**WHAT THIS TASK INVOLVES**
Beginning at the line that holds "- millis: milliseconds", copy the material below exactly through its last line.
☆ ☆ ☆
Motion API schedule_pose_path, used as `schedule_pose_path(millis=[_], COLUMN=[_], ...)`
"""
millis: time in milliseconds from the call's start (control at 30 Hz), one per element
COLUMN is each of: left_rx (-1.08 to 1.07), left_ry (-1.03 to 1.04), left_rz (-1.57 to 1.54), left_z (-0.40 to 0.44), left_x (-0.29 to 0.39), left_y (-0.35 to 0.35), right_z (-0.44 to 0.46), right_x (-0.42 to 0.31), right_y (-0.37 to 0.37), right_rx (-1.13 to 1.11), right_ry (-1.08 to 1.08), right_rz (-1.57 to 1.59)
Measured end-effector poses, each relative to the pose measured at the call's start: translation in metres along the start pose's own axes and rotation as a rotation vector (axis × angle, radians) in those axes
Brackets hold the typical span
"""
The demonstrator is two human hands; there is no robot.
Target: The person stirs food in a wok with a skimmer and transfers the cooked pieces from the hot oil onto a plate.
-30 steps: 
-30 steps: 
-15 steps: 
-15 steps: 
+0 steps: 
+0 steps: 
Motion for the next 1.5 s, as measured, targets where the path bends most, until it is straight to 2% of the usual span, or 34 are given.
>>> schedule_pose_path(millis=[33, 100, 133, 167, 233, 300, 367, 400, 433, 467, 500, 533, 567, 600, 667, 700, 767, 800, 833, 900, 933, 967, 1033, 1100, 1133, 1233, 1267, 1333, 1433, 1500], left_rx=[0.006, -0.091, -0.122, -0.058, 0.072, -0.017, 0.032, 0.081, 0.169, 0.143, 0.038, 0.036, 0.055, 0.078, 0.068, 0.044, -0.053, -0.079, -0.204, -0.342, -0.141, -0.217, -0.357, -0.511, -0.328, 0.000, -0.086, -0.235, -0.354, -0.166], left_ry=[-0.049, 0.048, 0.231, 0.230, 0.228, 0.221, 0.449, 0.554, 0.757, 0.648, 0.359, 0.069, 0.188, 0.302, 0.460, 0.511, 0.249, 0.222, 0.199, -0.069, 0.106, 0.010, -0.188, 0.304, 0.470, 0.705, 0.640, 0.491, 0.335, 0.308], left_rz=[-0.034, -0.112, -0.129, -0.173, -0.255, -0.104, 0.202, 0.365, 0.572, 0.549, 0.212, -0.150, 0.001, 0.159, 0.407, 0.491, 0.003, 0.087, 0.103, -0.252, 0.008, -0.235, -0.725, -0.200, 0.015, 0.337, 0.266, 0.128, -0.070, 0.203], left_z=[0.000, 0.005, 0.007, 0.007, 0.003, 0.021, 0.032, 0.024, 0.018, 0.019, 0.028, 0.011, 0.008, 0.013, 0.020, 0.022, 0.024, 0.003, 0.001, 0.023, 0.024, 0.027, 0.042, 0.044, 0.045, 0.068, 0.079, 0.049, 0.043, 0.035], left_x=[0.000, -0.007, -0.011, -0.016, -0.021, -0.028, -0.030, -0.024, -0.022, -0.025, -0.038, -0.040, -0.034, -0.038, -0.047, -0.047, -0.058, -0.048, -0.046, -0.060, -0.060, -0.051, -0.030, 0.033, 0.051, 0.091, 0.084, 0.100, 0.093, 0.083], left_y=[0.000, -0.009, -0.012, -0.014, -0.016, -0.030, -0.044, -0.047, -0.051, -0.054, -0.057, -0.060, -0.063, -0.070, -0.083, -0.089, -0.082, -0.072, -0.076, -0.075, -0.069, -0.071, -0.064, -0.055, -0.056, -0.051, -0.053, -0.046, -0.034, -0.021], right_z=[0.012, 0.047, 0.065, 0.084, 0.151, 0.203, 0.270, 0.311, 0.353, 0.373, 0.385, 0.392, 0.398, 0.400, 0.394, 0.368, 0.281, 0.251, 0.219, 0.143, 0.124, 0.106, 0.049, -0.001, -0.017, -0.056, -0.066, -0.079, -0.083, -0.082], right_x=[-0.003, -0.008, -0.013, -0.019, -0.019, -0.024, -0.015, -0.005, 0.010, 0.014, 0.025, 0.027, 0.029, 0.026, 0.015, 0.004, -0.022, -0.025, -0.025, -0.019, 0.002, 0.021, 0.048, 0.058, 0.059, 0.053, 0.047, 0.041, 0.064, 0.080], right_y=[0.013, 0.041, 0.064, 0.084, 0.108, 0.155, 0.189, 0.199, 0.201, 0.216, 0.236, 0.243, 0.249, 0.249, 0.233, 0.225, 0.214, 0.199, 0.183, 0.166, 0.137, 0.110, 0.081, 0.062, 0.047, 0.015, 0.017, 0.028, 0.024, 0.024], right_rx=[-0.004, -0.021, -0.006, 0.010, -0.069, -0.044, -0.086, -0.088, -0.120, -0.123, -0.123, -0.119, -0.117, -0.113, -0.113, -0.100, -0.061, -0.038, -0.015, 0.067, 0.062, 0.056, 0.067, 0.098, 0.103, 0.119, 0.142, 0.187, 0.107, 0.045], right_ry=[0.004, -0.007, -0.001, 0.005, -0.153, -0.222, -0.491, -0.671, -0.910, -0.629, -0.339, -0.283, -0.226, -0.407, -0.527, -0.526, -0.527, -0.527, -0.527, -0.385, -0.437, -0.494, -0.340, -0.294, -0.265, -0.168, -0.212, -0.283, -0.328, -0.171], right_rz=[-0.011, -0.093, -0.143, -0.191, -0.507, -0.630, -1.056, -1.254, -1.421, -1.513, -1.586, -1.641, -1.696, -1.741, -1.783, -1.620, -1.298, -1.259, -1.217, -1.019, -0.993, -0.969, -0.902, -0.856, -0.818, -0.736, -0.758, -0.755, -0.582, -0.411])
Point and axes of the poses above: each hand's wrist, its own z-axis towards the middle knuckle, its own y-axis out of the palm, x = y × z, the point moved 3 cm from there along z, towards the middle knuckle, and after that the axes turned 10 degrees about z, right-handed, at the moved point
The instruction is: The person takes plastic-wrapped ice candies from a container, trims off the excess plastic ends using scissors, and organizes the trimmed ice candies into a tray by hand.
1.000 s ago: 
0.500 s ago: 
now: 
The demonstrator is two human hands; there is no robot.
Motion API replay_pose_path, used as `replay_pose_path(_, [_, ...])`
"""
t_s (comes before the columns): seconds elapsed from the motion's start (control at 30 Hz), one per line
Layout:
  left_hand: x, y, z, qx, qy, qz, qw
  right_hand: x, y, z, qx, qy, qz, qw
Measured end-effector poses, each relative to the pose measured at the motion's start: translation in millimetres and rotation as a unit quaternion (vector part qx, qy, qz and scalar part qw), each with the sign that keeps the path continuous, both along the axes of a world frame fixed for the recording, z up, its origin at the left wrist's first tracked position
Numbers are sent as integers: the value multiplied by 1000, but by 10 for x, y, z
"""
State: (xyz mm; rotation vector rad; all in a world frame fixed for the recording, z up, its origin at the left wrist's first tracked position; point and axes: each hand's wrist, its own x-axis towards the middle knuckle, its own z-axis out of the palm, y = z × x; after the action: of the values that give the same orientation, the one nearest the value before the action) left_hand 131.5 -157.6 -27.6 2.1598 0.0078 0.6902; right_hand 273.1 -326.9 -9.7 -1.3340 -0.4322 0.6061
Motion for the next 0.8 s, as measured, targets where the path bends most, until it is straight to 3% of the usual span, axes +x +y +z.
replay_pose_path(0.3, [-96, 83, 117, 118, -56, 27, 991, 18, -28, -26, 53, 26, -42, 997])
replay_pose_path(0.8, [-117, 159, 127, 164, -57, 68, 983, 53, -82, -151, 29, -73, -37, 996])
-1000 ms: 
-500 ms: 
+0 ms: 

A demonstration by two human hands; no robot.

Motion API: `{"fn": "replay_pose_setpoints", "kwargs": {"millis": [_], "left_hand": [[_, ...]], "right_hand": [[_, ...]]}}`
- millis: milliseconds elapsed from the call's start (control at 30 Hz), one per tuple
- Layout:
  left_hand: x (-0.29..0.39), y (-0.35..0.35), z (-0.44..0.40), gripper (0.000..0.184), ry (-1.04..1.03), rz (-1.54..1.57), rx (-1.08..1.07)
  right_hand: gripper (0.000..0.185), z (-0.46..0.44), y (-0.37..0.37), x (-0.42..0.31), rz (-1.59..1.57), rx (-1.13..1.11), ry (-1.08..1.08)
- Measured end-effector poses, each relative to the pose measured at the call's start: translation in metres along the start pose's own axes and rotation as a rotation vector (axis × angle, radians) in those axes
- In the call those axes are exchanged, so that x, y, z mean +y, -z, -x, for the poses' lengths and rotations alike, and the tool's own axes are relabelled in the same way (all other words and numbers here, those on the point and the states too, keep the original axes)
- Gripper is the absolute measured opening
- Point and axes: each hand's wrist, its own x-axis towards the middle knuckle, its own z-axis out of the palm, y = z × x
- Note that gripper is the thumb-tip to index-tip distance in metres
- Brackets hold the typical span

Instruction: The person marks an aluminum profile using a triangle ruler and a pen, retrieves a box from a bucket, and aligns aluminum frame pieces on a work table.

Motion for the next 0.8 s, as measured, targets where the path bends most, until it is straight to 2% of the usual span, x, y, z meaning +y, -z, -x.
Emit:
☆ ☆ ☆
**SOLVED PROBLEM**
- millis: milliseconds elapsed from the call's start (control at 30 Hz), one per tuple
- Layout:
  left_hand: x (-0.29..0.39), y (-0.35..0.35), z (-0.44..0.40), gripper (0.000..0.184), ry (-1.04..1.03), rz (-1.54..1.57), rx (-1.08..1.07)
  right_hand: gripper (0.000..0.185), z (-0.46..0.44), y (-0.37..0.37), x (-0.42..0.31), rz (-1.59..1.57), rx (-1.13..1.11), ry (-1.08..1.08)
- Measured end-effector poses, each relative to the pose measured at the call's start: translation in metres along the start pose's own axes and rotation as a rotation vector (axis × angle, radians) in those axes
- In the call those axes are exchanged, so that x, y, z mean +y, -z, -x, for the poses' lengths and rotations alike, and the tool's own axes are relabelled in the same way (all other words and numbers here, those on the point and the states too, keep the original axes)
- Gripper is the absolute measured opening
- Point and axes: each hand's wrist, its own x-axis towards the middle knuckle, its own z-axis out of the palm, y = z × x
- Note that gripper is the thumb-tip to index-tip distance in metres
- Brackets hold the typical span

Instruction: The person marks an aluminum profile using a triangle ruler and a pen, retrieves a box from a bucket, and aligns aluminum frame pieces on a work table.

Motion for the next 0.8 s, as measured, targets where the path bends most, until it is straight to 2% of the usual span, x, y, z meaning +y, -z, -x.
Emit:

The work on this exercise has been finished.